Hay cristianos a quienes les resulta incómoda la
dimensión profética de la fe. Uno puede hablar en la homilía de la misa sobre
las virtudes personales que deben acompañar a la vida cristiana, o sobre la
experiencia íntima de la fe, o sobre la prudencia a la que nos invita el
evangelio…, y su rostro siempre es de escucha atenta y de aprobación. Pero si
se habla de la injusticia estructural de nuestro mundo, del cambio que están
reclamando con sus sufrimientos los pobres, de la opresión y el latrocinio de los
poderosos… su rostro se encoge, el entrecejo se les frunce y comienzan a pensar
que para escuchar sobre política no vienen a la Iglesia.
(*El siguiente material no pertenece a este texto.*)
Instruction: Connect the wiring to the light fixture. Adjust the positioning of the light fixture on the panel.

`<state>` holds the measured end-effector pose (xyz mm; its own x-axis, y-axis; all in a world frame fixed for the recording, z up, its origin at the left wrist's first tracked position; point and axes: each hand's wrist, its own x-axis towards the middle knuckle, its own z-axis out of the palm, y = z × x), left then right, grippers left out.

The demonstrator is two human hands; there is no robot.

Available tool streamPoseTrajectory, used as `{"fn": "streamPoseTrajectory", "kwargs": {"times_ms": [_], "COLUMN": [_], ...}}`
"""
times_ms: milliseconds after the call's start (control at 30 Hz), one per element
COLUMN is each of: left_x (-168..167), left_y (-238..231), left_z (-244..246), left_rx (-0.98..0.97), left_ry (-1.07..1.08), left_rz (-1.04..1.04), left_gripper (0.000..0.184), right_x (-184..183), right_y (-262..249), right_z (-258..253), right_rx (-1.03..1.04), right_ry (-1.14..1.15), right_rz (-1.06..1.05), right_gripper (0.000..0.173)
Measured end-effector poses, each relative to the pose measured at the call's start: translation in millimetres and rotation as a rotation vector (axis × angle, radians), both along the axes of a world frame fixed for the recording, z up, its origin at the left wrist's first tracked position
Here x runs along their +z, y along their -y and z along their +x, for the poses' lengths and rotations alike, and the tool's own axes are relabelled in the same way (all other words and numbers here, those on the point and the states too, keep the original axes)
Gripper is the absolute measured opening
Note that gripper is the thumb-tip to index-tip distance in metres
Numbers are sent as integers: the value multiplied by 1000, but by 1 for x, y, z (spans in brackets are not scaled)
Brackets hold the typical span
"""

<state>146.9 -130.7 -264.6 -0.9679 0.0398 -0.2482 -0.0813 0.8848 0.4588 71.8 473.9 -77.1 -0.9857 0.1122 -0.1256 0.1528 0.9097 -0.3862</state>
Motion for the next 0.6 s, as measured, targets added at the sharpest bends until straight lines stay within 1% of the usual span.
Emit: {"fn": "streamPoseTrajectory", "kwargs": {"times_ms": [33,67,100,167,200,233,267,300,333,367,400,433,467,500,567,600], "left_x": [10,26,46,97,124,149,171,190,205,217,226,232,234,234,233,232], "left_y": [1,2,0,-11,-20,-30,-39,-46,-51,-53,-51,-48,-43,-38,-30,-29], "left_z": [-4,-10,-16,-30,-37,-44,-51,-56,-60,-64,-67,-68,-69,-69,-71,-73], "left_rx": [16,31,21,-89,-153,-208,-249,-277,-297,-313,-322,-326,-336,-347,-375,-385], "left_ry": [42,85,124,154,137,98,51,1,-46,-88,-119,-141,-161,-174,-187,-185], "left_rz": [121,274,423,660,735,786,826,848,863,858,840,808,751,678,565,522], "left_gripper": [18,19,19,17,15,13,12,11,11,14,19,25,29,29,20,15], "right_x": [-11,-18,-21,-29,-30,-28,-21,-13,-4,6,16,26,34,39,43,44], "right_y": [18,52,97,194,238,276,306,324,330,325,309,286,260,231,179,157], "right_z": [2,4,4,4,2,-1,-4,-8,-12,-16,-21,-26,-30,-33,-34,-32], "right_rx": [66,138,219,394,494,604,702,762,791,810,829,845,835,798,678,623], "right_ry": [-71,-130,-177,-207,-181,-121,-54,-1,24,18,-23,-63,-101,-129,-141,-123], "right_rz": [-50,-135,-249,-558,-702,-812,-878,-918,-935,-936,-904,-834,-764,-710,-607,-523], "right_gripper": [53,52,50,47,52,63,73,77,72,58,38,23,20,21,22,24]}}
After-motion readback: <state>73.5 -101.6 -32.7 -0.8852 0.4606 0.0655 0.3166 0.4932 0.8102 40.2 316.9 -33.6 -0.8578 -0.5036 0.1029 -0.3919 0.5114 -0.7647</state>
Otros por el contrario se encuentran muy a gusto cuando
se critica el poder y la injusticia de los más ricos; sus posturas políticas se
ven alentadas y se sienten reconocidos en sus ideas y convicciones. Pero dejan
de prestar atención cuando se habla de la dimensión trascendente de la fe,
sobre la vida eterna, sobre la llamada a una Vida plena que Dios Padre hace a
todos sus hijos después de esta vida. Les parece que hablar de la otra vida es
dejar de prestar atención a la historia presente.
Las dos dimensiones de la fe son necesarias, e incluso,
podríamos decir, solidarias una con otra. Porque la gloria de Dios es que sus
hijos tengan vida, que los pobres puedan vivir con dignidad verdadera; quien ve
el sufrimiento de los pobres y escucha la voz de Dios no puede sino acoger el
compromiso profético de la fe; y quien ve el sufrimiento extremo de los pobres
y tiene en su corazón el amor de Dios, no puede sino confiar en que la bondad
de Dios les regala la Vida que aquí se les negó tan injustamente.